Stored items:
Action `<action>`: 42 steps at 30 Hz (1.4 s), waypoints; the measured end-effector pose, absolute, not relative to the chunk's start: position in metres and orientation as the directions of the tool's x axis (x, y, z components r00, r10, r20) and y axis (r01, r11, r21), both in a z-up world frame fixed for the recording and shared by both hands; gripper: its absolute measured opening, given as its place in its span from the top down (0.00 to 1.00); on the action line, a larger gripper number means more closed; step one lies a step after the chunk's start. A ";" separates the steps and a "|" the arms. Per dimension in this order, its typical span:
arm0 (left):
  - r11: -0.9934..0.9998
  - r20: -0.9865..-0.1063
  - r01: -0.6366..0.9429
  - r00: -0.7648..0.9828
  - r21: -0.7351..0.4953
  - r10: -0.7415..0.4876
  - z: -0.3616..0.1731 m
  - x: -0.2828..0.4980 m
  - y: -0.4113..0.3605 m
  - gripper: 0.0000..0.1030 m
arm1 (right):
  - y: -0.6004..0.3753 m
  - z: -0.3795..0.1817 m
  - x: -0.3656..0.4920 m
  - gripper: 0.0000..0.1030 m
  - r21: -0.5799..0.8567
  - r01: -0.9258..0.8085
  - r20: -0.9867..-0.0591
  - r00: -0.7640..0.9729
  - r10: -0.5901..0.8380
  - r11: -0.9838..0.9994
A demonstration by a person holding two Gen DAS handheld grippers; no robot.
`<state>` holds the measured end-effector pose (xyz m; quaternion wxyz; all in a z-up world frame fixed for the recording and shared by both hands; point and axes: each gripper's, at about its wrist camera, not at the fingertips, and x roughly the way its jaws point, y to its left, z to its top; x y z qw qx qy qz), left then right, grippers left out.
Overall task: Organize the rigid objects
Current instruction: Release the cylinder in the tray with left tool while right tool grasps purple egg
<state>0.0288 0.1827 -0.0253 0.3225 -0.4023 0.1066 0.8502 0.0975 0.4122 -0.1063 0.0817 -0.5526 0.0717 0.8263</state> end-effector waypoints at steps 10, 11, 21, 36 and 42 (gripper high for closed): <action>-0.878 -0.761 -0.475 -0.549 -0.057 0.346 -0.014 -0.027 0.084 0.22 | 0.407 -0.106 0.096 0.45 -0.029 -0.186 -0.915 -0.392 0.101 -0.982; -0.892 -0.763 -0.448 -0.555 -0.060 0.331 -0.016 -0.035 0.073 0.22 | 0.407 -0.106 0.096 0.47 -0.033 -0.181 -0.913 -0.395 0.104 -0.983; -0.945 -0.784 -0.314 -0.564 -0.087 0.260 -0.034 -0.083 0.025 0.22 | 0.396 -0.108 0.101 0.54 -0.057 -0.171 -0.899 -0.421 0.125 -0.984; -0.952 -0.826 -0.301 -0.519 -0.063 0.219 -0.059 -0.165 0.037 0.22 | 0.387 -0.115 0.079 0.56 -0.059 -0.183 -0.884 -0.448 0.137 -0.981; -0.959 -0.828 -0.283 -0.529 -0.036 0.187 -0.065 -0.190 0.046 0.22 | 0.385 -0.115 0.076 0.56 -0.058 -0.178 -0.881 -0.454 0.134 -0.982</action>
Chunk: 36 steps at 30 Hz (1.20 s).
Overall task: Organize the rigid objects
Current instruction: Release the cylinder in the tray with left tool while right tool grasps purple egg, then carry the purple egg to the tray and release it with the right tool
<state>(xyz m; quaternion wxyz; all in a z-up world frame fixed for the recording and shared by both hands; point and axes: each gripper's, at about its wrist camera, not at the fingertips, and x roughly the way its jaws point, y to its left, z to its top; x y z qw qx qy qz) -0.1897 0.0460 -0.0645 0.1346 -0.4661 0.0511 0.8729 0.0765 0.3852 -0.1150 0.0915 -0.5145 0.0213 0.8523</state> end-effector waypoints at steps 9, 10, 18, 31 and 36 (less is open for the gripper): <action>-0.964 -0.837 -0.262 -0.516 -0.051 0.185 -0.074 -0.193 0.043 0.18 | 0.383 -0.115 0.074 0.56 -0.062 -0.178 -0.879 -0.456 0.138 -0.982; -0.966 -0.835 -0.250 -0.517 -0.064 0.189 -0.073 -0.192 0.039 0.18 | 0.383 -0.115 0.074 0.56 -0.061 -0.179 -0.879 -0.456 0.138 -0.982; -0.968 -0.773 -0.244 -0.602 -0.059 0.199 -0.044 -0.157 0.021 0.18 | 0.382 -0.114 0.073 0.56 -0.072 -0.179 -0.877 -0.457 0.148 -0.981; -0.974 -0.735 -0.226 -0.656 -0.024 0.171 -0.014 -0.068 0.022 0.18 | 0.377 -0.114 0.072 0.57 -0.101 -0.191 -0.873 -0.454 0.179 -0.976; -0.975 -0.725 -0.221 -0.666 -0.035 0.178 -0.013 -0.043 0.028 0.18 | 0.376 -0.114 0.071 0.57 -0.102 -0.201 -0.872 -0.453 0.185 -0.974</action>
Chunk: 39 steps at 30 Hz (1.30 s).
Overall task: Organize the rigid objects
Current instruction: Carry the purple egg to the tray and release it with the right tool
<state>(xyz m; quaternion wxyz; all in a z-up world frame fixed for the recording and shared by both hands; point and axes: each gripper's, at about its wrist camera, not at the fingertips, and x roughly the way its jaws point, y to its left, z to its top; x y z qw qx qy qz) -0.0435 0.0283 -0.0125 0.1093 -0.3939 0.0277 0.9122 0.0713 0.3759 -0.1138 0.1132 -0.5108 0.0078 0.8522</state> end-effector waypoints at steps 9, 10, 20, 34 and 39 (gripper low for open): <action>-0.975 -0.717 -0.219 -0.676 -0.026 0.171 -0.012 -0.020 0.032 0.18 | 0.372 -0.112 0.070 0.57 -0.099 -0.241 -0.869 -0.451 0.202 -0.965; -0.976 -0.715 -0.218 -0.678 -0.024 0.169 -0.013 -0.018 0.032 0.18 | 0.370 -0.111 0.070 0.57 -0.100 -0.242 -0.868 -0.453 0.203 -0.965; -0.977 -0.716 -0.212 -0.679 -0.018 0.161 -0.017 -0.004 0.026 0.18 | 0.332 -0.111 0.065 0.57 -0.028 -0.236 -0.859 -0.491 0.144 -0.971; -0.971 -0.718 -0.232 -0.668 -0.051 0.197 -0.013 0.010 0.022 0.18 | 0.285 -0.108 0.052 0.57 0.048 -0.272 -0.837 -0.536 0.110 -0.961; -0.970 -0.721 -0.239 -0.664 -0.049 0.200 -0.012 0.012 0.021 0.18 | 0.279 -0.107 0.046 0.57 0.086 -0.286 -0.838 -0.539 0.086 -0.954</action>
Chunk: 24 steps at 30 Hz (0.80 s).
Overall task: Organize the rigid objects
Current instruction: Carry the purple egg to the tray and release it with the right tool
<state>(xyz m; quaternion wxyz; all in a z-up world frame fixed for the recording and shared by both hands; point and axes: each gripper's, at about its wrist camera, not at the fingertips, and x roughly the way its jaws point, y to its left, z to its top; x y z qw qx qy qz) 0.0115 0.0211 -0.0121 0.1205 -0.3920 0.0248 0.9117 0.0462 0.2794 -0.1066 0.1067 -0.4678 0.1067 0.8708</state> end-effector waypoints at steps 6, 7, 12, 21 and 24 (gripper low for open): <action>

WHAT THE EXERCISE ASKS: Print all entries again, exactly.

OUTPUT OF THE EXERCISE:
Action `<action>`: 42 steps at 30 Hz (1.4 s), waypoints; the measured end-effector pose, absolute, not relative to the chunk's start: position in metres and orientation as the directions of the tool's x axis (x, y, z components r00, r10, r20) and y axis (r01, r11, r21), both in a z-up world frame fixed for the recording and shared by both hands; gripper: its absolute measured opening, given as its place in its span from the top down (0.00 to 1.00); on the action line, a larger gripper number means more closed; step one lies a step after the chunk's start. A ";" separates the steps and a "|" the arms. Per dimension in this order, its typical span:
arm0 (left):
  - r11: -0.9934..0.9998
  - r20: -0.9865..-0.1063
  - r01: -0.6366..0.9429
  - r00: -0.7648..0.9828
  - r21: -0.7351..0.4953
  - r10: -0.7415..0.4876
  - z: -0.3616..0.1731 m
  - x: -0.2828..0.4980 m
  - y: -0.4113..0.3605 m
  - gripper: 0.0000..0.1030 m
arm1 (right):
  - y: -0.6004..0.3753 m
  - z: -0.3795..0.1817 m
  - x: -0.3656..0.4920 m
  - gripper: 0.0000..0.1030 m
  - r21: -0.5799..0.8567
  - r01: -0.9258..0.8085
  - r20: -0.9867..-0.0591
  - r00: -0.7640..0.9729
  - r10: -0.5901..0.8380
  - r11: -0.9838..0.9994
A demonstration by a person holding two Gen DAS handheld grippers; no robot.
`<state>` holds the measured end-effector pose (xyz m; quaternion wxyz; all in a z-up world frame fixed for the recording and shared by both hands; point and axes: each gripper's, at about its wrist camera, not at the fingertips, and x roughly the way its jaws point, y to its left, z to its top; x y z qw qx qy qz), left then right, grippers left out.
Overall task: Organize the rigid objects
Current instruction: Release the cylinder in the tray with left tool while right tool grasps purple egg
<state>0.0288 0.1827 -0.0253 0.3225 -0.4023 0.1066 0.8502 0.0975 0.4122 -0.1063 0.0817 -0.5526 0.0717 0.8263</state> end-effector waypoints at steps 10, 11, 21, 36 and 42 (gripper high for closed): <action>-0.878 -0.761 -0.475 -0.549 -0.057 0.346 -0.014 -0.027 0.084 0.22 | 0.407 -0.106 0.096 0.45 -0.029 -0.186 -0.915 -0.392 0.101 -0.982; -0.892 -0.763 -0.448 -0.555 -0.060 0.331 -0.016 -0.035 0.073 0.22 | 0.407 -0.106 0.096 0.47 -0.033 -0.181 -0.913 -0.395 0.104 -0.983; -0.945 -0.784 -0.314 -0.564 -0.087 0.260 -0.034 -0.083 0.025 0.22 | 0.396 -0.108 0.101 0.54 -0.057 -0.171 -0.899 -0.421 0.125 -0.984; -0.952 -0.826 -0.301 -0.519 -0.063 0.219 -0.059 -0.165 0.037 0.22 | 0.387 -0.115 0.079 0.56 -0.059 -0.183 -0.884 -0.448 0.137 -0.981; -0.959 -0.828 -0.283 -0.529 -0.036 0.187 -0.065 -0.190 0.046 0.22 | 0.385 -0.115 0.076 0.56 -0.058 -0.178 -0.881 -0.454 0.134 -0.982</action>
Chunk: 36 steps at 30 Hz (1.20 s).
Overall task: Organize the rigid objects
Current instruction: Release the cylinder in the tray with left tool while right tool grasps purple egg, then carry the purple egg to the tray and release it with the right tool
<state>(xyz m; quaternion wxyz; all in a z-up world frame fixed for the recording and shared by both hands; point and axes: each gripper's, at about its wrist camera, not at the fingertips, and x roughly the way its jaws point, y to its left, z to its top; x y z qw qx qy qz) -0.1897 0.0460 -0.0645 0.1346 -0.4661 0.0511 0.8729 0.0765 0.3852 -0.1150 0.0915 -0.5145 0.0213 0.8523</state> end-effector waypoints at steps 9, 10, 18, 31 and 36 (less is open for the gripper): <action>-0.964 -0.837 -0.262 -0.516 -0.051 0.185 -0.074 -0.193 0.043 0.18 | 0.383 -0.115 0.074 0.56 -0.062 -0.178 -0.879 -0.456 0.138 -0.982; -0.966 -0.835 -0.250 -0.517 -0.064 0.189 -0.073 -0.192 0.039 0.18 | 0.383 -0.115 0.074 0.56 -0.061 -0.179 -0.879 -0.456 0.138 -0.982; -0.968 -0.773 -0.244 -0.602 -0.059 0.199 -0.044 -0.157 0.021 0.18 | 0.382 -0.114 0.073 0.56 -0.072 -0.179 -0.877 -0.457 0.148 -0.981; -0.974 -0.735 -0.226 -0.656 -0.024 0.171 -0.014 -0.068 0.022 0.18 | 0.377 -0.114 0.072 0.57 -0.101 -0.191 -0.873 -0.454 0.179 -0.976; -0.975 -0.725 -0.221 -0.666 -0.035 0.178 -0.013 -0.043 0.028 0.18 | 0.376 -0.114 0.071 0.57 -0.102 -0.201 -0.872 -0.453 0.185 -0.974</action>
Chunk: 39 steps at 30 Hz (1.30 s).
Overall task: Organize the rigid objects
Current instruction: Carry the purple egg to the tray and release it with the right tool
<state>(xyz m; quaternion wxyz; all in a z-up world frame fixed for the recording and shared by both hands; point and axes: each gripper's, at about its wrist camera, not at the fingertips, and x roughly the way its jaws point, y to its left, z to its top; x y z qw qx qy qz) -0.0435 0.0283 -0.0125 0.1093 -0.3939 0.0277 0.9122 0.0713 0.3759 -0.1138 0.1132 -0.5108 0.0078 0.8522</state> end-effector waypoints at steps 9, 10, 20, 34 and 39 (gripper low for open): <action>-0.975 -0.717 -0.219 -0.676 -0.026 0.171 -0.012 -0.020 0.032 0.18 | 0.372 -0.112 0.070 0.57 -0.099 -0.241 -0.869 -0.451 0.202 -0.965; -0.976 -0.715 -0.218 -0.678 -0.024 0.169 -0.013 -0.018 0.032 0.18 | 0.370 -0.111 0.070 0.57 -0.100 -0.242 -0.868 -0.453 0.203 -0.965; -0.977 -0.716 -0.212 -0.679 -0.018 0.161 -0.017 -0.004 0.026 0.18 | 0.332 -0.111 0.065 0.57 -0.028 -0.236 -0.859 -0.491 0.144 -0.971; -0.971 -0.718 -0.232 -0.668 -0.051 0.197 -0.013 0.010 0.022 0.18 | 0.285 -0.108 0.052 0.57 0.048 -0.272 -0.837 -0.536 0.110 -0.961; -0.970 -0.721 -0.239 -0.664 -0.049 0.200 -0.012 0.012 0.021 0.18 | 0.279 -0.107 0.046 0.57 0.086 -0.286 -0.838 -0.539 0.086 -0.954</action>
Chunk: 24 steps at 30 Hz (0.80 s).
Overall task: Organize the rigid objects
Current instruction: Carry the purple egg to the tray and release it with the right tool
<state>(xyz m; quaternion wxyz; all in a z-up world frame fixed for the recording and shared by both hands; point and axes: each gripper's, at about its wrist camera, not at the fingertips, and x roughly the way its jaws point, y to its left, z to its top; x y z qw qx qy qz) 0.0115 0.0211 -0.0121 0.1205 -0.3920 0.0248 0.9117 0.0462 0.2794 -0.1066 0.1067 -0.4678 0.1067 0.8708</state> end-effector waypoints at steps 6, 7, 12, 21 and 24 (gripper low for open): <action>

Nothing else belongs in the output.